* Records contained in a dataset *
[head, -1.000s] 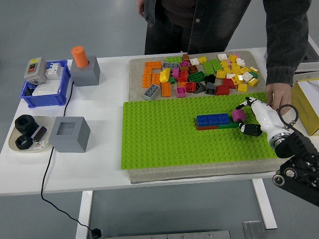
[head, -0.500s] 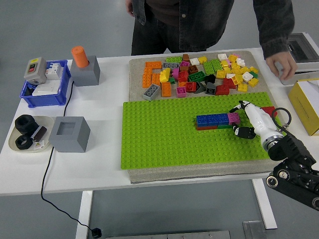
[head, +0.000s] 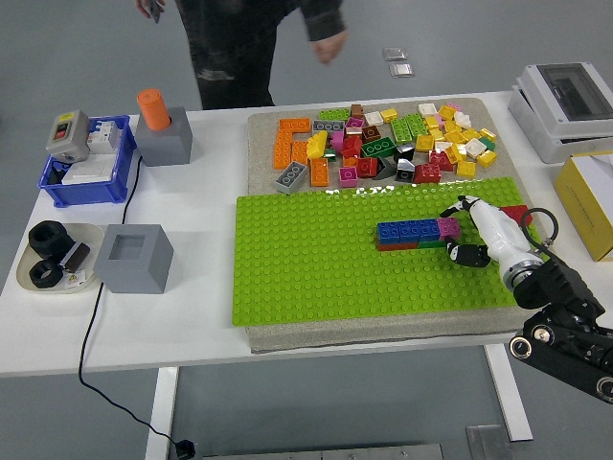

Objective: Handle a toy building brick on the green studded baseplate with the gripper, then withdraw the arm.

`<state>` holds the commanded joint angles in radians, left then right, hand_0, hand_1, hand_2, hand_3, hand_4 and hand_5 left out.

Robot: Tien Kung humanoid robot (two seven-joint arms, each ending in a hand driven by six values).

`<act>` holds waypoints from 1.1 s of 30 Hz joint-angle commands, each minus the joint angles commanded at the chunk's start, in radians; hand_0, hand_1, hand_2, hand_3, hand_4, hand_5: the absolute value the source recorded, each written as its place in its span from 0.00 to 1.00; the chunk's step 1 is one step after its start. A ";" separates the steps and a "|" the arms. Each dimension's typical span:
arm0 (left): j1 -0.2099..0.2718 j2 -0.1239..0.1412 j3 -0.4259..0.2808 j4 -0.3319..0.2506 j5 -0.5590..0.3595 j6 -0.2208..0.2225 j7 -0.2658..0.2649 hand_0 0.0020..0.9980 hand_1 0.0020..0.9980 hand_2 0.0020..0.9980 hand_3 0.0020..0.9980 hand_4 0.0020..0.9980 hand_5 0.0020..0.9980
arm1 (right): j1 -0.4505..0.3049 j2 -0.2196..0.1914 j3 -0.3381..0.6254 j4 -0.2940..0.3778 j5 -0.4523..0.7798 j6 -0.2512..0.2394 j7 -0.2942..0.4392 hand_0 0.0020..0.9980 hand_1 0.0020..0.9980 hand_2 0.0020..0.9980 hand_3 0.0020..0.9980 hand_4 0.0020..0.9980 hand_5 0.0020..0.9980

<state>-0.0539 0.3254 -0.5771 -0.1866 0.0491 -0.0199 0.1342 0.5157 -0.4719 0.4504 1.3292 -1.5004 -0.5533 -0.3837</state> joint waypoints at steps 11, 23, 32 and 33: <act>0.002 -0.001 0.002 0.000 -0.002 0.001 -0.003 0.85 0.89 0.84 0.62 0.90 0.43 | 0.003 0.006 -0.003 -0.010 0.010 -0.004 0.010 1.00 0.96 0.95 0.47 0.58 0.00; 0.005 -0.002 0.002 -0.001 -0.001 0.001 -0.003 0.85 0.89 0.84 0.62 0.90 0.43 | 0.001 0.007 -0.006 -0.017 0.024 -0.003 0.018 1.00 0.96 0.95 0.54 0.62 0.00; 0.006 -0.002 0.003 0.000 -0.002 0.001 -0.005 0.85 0.89 0.84 0.62 0.90 0.43 | 0.001 0.002 -0.008 -0.013 0.048 0.004 0.030 1.00 0.97 0.97 0.65 0.48 0.00; 0.006 -0.002 0.003 0.000 -0.002 0.001 -0.005 0.85 0.89 0.84 0.62 0.90 0.43 | 0.001 0.002 -0.008 -0.012 0.049 0.004 0.031 1.00 0.97 0.97 0.65 0.48 0.00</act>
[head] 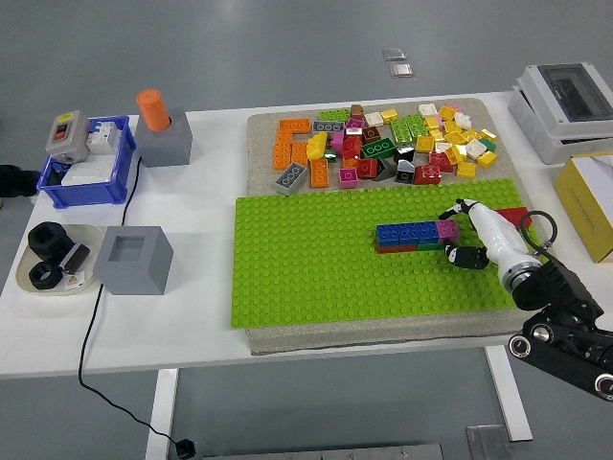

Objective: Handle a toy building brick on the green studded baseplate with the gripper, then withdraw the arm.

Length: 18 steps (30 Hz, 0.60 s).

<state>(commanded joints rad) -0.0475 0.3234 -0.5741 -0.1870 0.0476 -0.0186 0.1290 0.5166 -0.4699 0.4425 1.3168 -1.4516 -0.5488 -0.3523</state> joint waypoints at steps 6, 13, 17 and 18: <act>0.000 0.001 -0.002 0.000 0.003 0.001 0.000 0.85 0.89 0.84 0.62 0.90 0.43 | -0.001 -0.001 0.000 0.001 0.005 -0.002 0.007 1.00 0.97 0.97 0.67 0.47 0.00; -0.003 0.002 -0.002 0.000 0.003 0.001 0.000 0.85 0.89 0.84 0.62 0.90 0.43 | 0.001 0.000 0.002 0.000 0.004 -0.003 0.009 1.00 0.97 0.97 0.67 0.48 0.00; -0.005 0.003 -0.002 0.000 0.003 0.000 0.001 0.85 0.89 0.84 0.62 0.90 0.43 | 0.002 0.000 0.003 0.000 0.004 -0.002 0.009 1.00 0.97 0.97 0.67 0.48 0.00; -0.005 0.003 -0.002 0.000 0.003 0.000 0.001 0.85 0.89 0.84 0.62 0.90 0.43 | 0.002 0.000 0.003 0.000 0.004 -0.002 0.009 1.00 0.97 0.97 0.67 0.48 0.00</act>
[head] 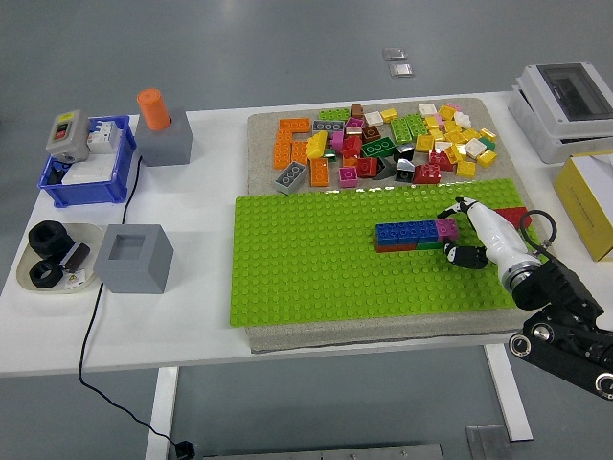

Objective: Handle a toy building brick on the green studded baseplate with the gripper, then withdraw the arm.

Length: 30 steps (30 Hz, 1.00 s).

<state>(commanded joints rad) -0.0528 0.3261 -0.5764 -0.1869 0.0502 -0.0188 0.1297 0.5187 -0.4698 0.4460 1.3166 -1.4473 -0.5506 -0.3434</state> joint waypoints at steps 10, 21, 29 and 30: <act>-0.001 0.000 0.001 0.000 -0.002 0.000 0.000 0.85 0.89 0.84 0.61 0.89 0.43 | 0.000 0.000 0.004 0.000 0.001 0.003 -0.001 1.00 0.98 0.98 0.68 0.52 0.00; -0.002 0.000 -0.001 0.000 0.000 0.000 0.001 0.85 0.89 0.84 0.62 0.89 0.42 | -0.001 -0.001 0.006 0.001 0.006 0.009 -0.002 1.00 0.98 0.98 0.71 0.53 0.00; -0.002 0.000 -0.001 0.000 -0.001 0.000 0.001 0.85 0.89 0.84 0.62 0.89 0.42 | -0.002 -0.002 0.008 0.003 0.011 0.012 0.001 1.00 0.98 0.98 0.72 0.54 0.00; -0.002 0.000 0.000 0.000 -0.001 0.000 0.001 0.85 0.89 0.84 0.62 0.89 0.42 | -0.002 -0.002 0.008 0.003 0.012 0.012 0.002 1.00 0.98 0.98 0.72 0.54 0.00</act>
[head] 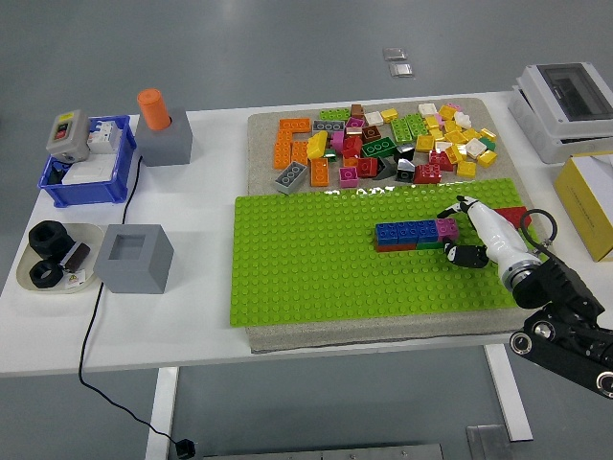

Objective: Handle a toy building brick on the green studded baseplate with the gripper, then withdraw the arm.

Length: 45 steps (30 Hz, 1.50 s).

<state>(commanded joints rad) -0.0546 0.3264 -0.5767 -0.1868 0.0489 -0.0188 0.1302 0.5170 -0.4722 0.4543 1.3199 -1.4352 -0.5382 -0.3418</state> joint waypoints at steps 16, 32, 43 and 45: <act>0.002 0.000 -0.003 0.000 0.004 0.002 0.001 0.85 0.89 0.84 0.61 0.89 0.42 | -0.001 -0.004 0.004 0.004 0.008 0.007 0.001 1.00 0.99 0.99 0.83 0.57 0.00; 0.010 -0.003 0.001 -0.001 -0.003 0.001 0.002 0.85 0.89 0.84 0.61 0.89 0.43 | -0.006 -0.026 0.007 0.024 0.002 0.028 -0.017 1.00 0.99 1.00 0.88 0.59 0.00; 0.014 -0.003 -0.001 0.000 -0.002 0.001 0.001 0.85 0.89 0.84 0.61 0.89 0.43 | -0.024 -0.121 0.035 0.137 -0.080 0.045 -0.049 1.00 0.99 1.00 0.88 0.61 0.00; 0.013 -0.002 -0.003 0.000 0.000 0.002 0.002 0.85 0.89 0.84 0.61 0.89 0.43 | -0.024 -0.132 0.034 0.149 -0.094 0.045 -0.044 1.00 0.99 1.00 0.73 0.69 0.08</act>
<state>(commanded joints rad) -0.0412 0.3241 -0.5798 -0.1871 0.0493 -0.0171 0.1319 0.4932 -0.6046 0.4879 1.4690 -1.5292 -0.4935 -0.3862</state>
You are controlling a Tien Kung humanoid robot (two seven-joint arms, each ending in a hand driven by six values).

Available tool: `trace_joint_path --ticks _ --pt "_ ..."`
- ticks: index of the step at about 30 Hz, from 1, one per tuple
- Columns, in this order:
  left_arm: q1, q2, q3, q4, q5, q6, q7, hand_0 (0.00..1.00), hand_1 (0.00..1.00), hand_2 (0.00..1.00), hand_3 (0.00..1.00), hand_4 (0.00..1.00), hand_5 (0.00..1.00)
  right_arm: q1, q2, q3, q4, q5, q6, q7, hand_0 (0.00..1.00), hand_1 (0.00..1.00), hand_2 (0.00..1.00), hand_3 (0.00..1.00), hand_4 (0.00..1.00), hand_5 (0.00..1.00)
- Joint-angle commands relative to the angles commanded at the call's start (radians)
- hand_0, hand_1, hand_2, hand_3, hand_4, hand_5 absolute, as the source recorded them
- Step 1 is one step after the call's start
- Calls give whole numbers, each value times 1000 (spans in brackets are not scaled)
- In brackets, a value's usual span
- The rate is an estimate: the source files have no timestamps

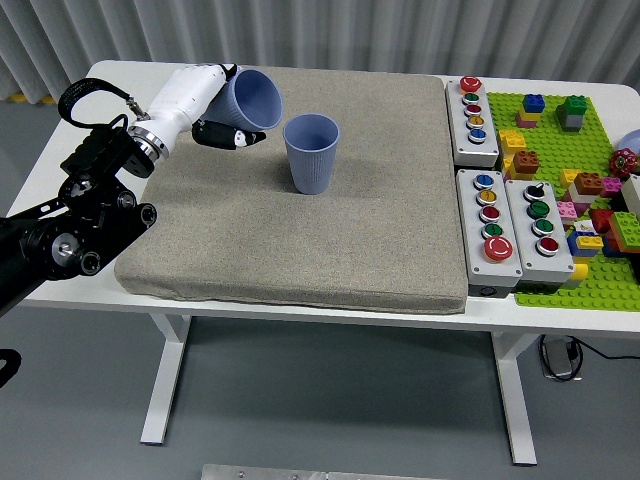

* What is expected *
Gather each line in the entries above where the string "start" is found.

* Answer space *
`<act>` holds waypoints from 1.1 s of 30 Hz joint-angle commands, each minus the joint angles commanded at the chunk's start, in radians; hand_0, hand_1, hand_2, hand_3, hand_4, hand_5: the absolute value the source recorded, each written as its place in its span from 0.00 to 1.00; the chunk's step 1 is one step after its start. A ";" separates the steps and a "|" the arms. Each dimension's typical span:
- Joint-angle commands relative to the angles commanded at the call's start (radians)
- Step 1 is one step after the call's start

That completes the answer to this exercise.